+++ DATA SHOWN

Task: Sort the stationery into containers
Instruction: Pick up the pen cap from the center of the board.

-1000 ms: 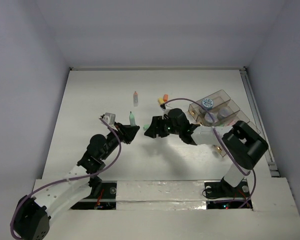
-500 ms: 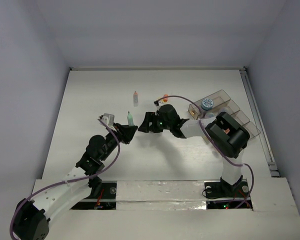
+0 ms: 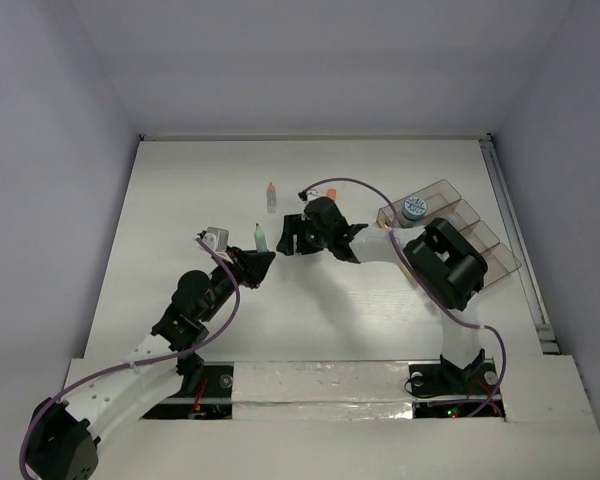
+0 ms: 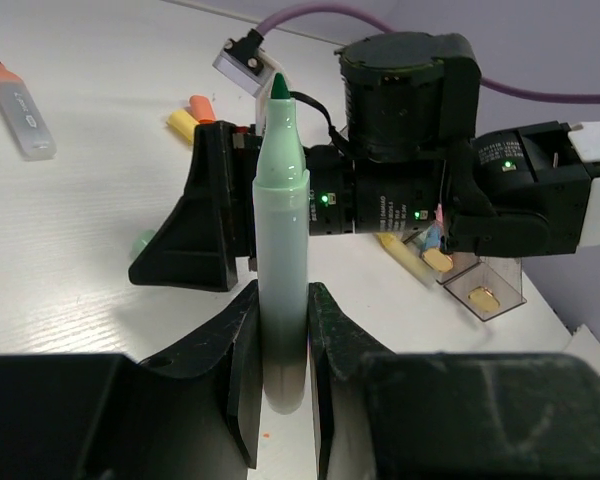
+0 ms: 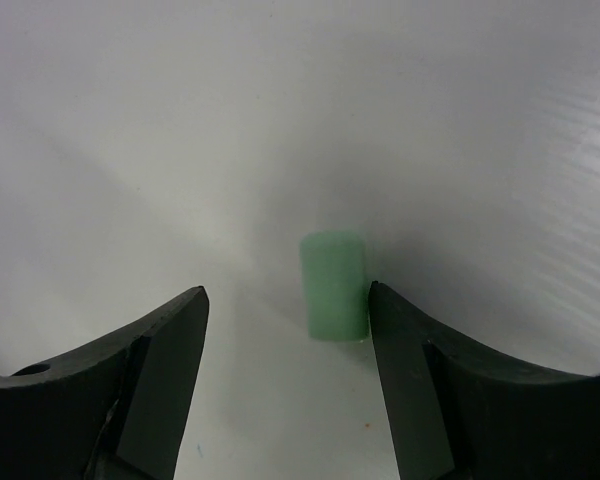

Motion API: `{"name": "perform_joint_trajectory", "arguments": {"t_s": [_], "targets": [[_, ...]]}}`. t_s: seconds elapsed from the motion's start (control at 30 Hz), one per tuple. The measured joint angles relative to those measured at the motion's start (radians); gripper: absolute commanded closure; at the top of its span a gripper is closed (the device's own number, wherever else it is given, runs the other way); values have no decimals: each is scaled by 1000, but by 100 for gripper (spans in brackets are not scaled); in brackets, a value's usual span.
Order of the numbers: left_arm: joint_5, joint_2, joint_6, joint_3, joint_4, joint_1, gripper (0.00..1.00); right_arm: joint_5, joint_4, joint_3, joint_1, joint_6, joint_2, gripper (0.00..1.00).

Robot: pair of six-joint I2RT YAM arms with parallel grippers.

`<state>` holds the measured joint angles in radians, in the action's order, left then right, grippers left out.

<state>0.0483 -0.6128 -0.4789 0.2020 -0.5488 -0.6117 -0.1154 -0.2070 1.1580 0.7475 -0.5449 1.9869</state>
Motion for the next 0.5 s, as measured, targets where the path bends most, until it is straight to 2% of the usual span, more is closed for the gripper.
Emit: {"name": "perform_joint_trajectory", "arguments": {"t_s": [0.27,0.5], "targets": [[0,0,0,0,0,0,100,130,171,140,20,124,53,32],[-18,37,3,0,16,0,100,211,248,206,44,228,82,33]]}}
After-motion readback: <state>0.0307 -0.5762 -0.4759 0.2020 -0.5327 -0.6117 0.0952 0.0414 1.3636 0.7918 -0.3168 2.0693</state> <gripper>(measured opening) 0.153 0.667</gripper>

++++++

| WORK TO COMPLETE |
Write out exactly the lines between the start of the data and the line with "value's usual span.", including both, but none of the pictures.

| SOLUTION TO THIS EXERCISE |
Task: Sort the stationery into containers
Instruction: Pick up the pen cap from the center of the board.

-1000 ms: 
-500 ms: 
+0 ms: 
+0 ms: 
+0 ms: 

Motion API: `{"name": "perform_joint_trajectory", "arguments": {"t_s": [_], "targets": [[_, ...]]}}`. t_s: seconds elapsed from the motion's start (control at 30 Hz), one per tuple. The measured joint angles relative to those measured at the motion's start (radians); gripper: absolute commanded closure; at the top of its span a gripper is closed (the device's own number, wherever else it is given, runs the other way); values have no decimals: each is scaled by 1000, but by 100 for gripper (spans in brackets are not scaled); in brackets, a value's usual span.

Whatever the exercise asked has now been answered.